━━ Supplied records

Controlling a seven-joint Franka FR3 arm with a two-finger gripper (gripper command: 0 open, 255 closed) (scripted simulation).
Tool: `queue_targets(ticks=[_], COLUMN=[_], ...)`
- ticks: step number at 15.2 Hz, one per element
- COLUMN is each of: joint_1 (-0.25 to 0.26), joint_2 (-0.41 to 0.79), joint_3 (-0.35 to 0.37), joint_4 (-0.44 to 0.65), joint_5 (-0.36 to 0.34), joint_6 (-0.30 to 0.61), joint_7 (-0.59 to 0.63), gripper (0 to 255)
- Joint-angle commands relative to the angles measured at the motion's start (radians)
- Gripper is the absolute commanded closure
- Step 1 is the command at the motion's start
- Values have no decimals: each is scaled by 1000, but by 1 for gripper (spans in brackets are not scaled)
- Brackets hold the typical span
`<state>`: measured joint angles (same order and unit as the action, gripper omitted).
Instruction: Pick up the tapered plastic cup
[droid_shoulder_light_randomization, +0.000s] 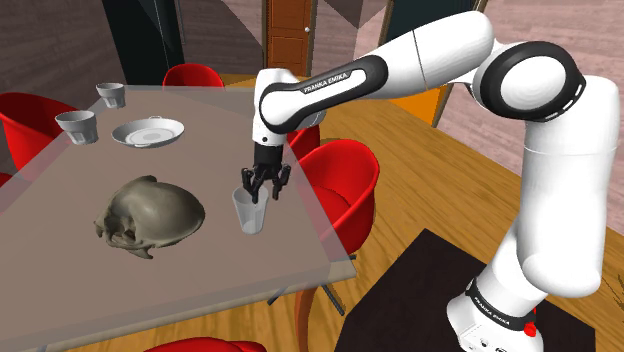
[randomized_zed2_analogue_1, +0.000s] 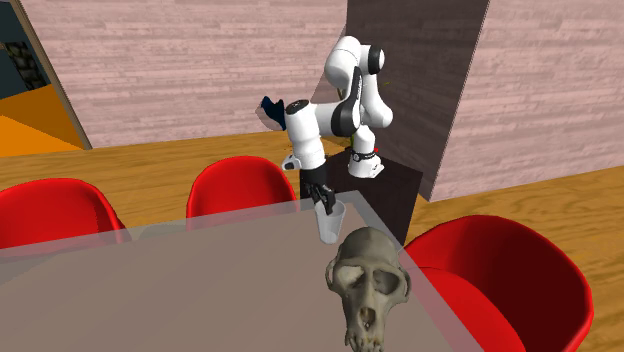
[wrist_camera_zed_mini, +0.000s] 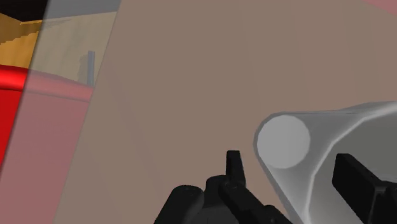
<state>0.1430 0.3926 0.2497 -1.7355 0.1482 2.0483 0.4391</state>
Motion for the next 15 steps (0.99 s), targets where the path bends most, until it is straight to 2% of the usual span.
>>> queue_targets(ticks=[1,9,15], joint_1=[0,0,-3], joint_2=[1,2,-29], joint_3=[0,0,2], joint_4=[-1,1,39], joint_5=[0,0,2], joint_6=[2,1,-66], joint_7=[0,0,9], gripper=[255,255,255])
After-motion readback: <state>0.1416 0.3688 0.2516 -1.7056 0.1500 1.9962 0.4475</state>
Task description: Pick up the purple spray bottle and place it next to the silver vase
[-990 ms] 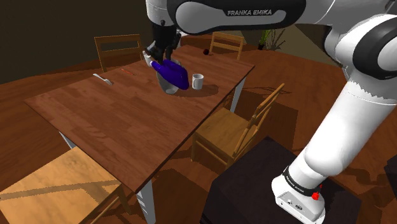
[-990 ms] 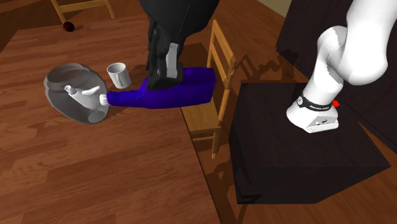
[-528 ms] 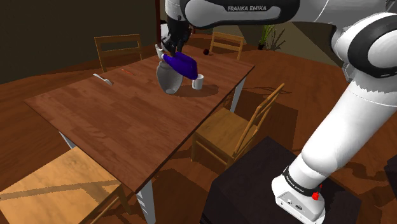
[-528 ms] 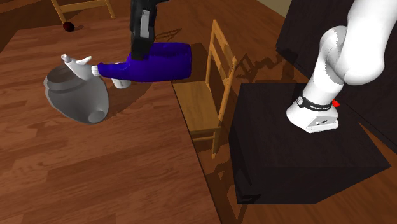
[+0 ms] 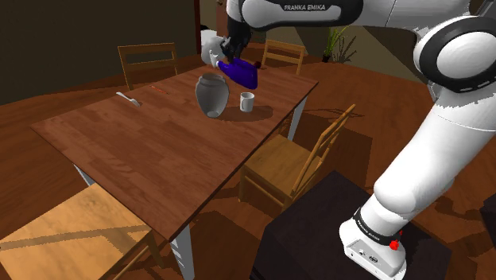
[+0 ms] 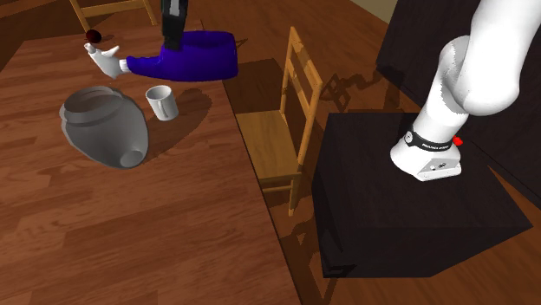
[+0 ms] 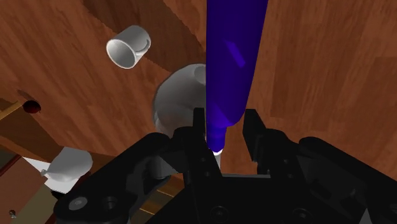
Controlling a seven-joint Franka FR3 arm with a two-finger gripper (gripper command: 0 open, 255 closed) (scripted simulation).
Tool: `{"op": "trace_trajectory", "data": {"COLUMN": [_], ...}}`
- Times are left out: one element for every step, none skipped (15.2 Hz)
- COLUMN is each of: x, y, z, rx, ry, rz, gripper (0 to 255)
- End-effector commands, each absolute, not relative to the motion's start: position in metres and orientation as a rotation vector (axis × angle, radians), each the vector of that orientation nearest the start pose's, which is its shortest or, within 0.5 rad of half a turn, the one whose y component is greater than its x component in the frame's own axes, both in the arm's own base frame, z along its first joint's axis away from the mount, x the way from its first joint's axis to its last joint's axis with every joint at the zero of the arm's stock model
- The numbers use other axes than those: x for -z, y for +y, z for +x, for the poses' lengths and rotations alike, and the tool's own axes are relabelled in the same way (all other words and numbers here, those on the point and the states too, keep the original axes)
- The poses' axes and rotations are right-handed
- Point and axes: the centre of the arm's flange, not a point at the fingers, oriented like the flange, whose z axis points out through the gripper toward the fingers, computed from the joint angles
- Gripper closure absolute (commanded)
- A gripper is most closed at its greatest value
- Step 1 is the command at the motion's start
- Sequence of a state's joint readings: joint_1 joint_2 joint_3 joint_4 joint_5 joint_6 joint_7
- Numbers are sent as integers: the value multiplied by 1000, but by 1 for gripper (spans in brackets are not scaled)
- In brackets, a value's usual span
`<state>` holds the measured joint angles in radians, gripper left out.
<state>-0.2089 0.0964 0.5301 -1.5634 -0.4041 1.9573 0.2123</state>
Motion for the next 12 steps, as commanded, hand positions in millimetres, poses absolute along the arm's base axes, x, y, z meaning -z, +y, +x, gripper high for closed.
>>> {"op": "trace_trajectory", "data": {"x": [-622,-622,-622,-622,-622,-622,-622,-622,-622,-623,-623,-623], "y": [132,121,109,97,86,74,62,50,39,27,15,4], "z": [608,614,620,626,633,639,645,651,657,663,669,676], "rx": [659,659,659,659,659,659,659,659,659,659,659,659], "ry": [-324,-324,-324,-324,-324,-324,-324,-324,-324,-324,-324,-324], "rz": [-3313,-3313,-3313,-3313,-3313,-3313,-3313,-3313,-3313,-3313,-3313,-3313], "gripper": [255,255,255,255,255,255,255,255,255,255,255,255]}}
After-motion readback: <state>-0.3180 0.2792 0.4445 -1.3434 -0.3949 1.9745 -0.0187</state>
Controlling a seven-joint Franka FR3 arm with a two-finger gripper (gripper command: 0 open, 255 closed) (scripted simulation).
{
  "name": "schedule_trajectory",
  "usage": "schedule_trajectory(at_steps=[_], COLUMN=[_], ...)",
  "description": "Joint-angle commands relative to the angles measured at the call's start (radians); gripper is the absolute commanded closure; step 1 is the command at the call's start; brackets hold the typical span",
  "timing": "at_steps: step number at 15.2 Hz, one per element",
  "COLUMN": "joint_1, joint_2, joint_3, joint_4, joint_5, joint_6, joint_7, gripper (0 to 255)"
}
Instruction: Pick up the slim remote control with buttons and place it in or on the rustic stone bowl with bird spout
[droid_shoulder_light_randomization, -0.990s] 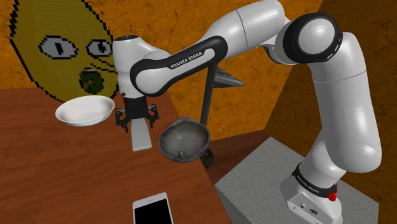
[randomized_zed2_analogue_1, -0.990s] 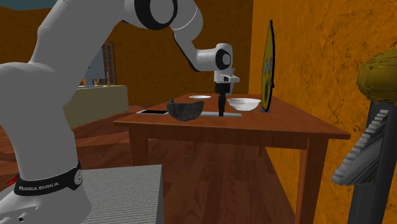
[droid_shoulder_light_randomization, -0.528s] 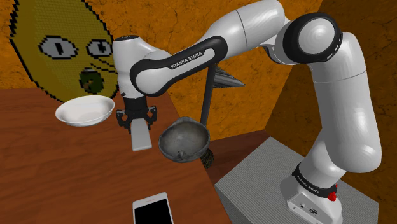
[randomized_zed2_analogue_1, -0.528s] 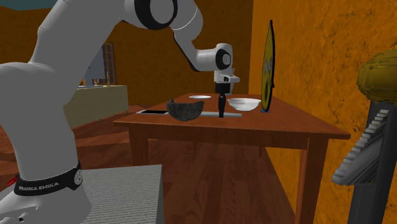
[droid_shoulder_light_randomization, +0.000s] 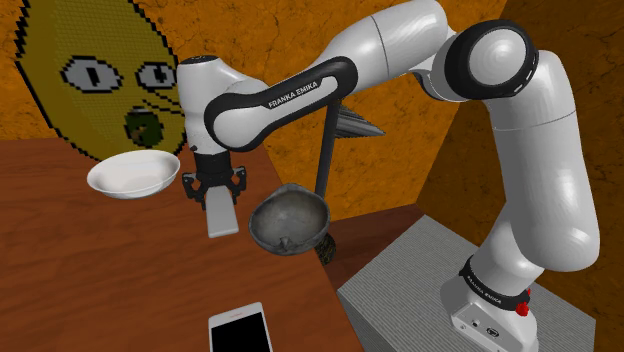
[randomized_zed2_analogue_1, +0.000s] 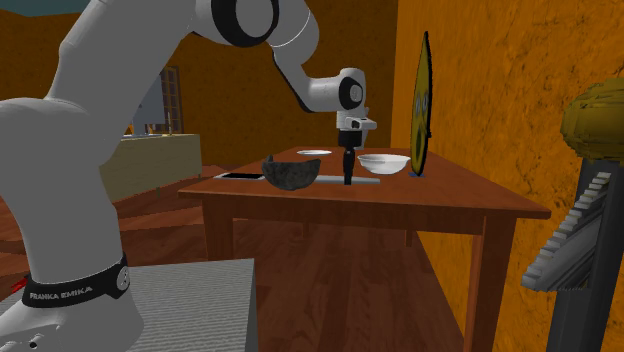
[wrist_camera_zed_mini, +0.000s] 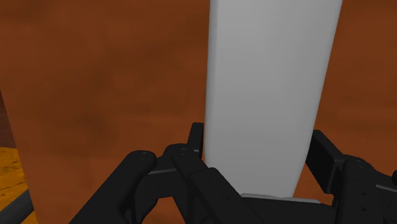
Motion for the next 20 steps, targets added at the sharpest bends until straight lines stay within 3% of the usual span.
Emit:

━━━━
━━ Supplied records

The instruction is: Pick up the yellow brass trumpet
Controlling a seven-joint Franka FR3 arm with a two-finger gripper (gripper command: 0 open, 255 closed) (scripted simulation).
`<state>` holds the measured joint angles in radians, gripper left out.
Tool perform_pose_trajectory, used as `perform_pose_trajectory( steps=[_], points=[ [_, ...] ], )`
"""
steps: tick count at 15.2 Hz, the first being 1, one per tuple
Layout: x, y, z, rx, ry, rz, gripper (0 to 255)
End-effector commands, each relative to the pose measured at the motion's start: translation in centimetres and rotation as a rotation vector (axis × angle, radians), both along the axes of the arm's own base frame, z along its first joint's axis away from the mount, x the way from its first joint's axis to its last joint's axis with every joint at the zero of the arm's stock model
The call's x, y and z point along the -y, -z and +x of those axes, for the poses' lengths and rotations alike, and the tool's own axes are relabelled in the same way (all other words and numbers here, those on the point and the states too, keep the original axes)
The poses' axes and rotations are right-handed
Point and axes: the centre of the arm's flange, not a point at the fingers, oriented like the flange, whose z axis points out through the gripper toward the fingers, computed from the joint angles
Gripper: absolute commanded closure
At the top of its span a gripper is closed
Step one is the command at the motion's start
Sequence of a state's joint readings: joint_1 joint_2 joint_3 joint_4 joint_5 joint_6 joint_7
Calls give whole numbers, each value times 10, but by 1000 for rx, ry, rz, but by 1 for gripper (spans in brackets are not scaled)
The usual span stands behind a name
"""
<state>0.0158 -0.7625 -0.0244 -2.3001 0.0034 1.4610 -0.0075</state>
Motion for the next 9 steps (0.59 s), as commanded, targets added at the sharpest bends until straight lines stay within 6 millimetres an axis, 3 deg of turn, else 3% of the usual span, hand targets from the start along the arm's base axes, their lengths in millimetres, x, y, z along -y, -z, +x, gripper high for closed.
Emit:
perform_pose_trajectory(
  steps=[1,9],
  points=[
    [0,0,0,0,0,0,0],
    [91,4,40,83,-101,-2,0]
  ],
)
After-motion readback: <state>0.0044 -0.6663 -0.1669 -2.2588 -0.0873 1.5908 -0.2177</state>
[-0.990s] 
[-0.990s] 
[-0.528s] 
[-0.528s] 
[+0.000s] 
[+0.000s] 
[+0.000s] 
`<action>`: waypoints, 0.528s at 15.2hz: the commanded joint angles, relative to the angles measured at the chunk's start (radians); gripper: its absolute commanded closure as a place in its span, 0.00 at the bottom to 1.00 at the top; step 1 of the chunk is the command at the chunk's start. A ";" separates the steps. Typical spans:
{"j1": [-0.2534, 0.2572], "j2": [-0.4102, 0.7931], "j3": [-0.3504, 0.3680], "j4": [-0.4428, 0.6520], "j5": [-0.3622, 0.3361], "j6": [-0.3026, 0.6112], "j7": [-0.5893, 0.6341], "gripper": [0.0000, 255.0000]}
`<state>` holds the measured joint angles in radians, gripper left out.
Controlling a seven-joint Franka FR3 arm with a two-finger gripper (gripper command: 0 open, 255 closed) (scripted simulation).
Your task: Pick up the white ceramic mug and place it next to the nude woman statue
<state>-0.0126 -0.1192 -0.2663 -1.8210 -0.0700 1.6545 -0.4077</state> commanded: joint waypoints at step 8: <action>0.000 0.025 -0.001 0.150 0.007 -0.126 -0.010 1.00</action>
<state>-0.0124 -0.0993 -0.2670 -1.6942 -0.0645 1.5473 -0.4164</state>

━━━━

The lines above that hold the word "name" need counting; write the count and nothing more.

Response below: 2